Lui è convinto: il tumore al testicolo che lo ha colpito è stato causato dalle sue attività in missioni all’estero. Ora lo ha stabilito anche il Tar, che ha condannato il ministero della Difesa ad accertare il nesso di causa effetto tra servizio prestato per lo Stato e malattia che affligge un ex militare sardo. 

Una vittoria (finale?) alla fine di una lunga battaglia legale, 10 anni,  portata avanti dall’avvocato Angelo Fiore Tartaglia. Lo scontro si è svolto secondo un copione consolidato.

Eccolo. Il militare si ammala, chiede i danni allo Stato, la commissione medica esclude ogni responsabilità, senza motivare la decisione. Così parte il ricorso. Il tribunale amministrativo, per giurisprudenza consolidata, stabilisce che per negare il nesso di causalità tra lavoro in territori dove è ormai pacifico che sia stato usato uranio impoverito da una parte,  e tumori tra militari dall’altra, è necessaria una approfondita istruttoria medica. E tutto viene rimandato alla commissione militare. 

È successo anche in questo caso. Ma c’è un passo in più: la nuova valutazione è stata svolta  con lo stesso “approfondimento” della prima. Cioè: è stata superficiale come la precedente. E questo andazzo è stato stroncato dal Tar della Sardegna, che ha imposto di procedere con un nuovo consulto e di dare ragione al militare sardo malato. 

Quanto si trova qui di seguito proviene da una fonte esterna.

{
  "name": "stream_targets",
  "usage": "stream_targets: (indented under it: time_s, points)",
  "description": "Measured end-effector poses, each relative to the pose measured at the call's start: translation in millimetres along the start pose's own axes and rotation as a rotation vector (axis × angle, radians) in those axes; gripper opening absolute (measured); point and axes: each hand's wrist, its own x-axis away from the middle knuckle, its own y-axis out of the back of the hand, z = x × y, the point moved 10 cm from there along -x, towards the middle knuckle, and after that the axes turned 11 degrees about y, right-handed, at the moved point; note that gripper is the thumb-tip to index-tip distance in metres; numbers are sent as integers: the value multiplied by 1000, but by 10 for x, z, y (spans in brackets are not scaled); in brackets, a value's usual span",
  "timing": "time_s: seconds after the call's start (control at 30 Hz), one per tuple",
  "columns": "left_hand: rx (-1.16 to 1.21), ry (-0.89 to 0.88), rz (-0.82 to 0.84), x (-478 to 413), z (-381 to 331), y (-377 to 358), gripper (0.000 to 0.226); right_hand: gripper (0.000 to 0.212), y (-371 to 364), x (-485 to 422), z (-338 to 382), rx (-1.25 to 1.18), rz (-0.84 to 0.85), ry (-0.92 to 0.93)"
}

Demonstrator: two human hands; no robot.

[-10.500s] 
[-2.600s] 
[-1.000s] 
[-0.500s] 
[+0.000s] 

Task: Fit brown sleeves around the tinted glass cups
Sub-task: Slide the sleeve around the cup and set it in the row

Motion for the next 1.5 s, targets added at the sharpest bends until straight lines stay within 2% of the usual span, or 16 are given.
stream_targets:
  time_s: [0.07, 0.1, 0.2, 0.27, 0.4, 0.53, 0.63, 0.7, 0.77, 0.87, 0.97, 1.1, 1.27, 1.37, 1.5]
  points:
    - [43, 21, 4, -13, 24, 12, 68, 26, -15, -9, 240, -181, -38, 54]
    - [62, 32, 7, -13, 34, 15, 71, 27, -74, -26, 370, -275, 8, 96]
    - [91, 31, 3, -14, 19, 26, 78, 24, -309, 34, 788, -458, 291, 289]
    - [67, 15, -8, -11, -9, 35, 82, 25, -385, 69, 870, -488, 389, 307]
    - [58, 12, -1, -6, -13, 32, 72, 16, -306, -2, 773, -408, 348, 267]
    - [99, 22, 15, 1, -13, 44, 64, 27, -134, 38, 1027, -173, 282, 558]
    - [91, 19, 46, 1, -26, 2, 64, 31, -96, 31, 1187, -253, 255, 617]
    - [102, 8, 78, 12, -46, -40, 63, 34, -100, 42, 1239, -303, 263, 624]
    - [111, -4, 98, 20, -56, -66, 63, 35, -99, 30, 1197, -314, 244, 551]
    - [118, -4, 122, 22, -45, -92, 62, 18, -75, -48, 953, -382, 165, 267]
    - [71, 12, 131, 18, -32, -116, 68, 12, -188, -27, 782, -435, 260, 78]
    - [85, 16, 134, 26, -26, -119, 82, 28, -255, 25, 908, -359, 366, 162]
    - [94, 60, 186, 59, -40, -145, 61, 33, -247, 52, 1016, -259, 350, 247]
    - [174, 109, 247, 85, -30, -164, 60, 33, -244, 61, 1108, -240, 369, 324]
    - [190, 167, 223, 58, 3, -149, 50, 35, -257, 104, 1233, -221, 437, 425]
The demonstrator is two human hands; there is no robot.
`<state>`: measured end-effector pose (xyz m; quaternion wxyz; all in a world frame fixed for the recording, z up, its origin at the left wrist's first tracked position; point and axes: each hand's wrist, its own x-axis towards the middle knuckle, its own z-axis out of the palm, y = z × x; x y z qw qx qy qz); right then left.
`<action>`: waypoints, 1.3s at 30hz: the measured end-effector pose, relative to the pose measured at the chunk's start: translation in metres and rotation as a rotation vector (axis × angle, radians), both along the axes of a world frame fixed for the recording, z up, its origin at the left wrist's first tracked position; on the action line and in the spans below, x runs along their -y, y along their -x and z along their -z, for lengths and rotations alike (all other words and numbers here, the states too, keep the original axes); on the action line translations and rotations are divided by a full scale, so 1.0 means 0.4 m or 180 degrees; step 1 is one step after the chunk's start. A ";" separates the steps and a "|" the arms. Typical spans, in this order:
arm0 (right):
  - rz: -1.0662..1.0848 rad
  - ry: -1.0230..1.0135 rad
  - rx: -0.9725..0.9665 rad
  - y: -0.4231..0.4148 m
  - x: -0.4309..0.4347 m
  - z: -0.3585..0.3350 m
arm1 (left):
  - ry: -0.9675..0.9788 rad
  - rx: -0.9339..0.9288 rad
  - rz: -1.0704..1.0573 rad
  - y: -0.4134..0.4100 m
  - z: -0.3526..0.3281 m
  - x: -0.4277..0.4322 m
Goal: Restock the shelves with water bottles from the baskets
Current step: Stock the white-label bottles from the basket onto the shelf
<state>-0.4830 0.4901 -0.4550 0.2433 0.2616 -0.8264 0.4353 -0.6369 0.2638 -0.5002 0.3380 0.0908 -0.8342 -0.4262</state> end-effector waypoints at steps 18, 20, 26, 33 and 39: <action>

Il graduato era stato sottoposto a intervento chirurgico di orchifuniculectomia sinistra per seminoma. Aveva  partecipato a «numerose missioni internazionali di pace in Kosovo (anni 2000, 2002, 2004 e 2005), in Libano (anno 2007), in Afghanistan (anni 2009 e 2011) e Somalia (anno 2014)». Aveva anche dichiarato di «essersi spostato, a bordo di automezzi di vario tipo in territori devastati da bombardamenti, senza essere munito di alcun mezzo di protezione (tute, mascherine e guanti) in ambienti altamente inquinati da esalazioni e residui tossici derivanti dalla combustione ed ossidazione dei metalli pesanti causate dall’impatto e dall’esplosione delle munizioni utilizzate per le operazioni belliche, tra le quali quelle con utilizzo di uranio impoverito».

Nel 2014 ha scoperto di essersi ammalato. Da allora ha combattuto, ma contro lo Stato che gli voleva negare ogni indennizzo. Pur avendo vinto un primo ricorso, con il Tar che nel 2019  ha imposto la nuova verifica, si è trovato di fronte a un nuovo diniego. 

Per i medici militari il tumore che ha colpito il militare sarebbe riconducibile a «fattori ignoti o non meglio specificati, tra cui il “criptorchidismo, il fumo, la Sindrome di Klinefelter, una storia familiare con questo tumore, l’esposizione a pesticidi e l’infertilità”, pur essendo tali fattori di rischio avulsi rispetto alla storia clinica ed anamnestica del ricorrente». 

Inaccettabile, per i giudici amministrativi. Che nei giorni scorsi hanno stabilito «l’obbligo per l’amministrazione di pronunciarsi favorevolmente sull’istanza del ricorrente, riconoscendo la sussistenza della causa di servizio, avendo il Ministero già usufruito della seconda possibilità per esercitare la propria discrezionalità».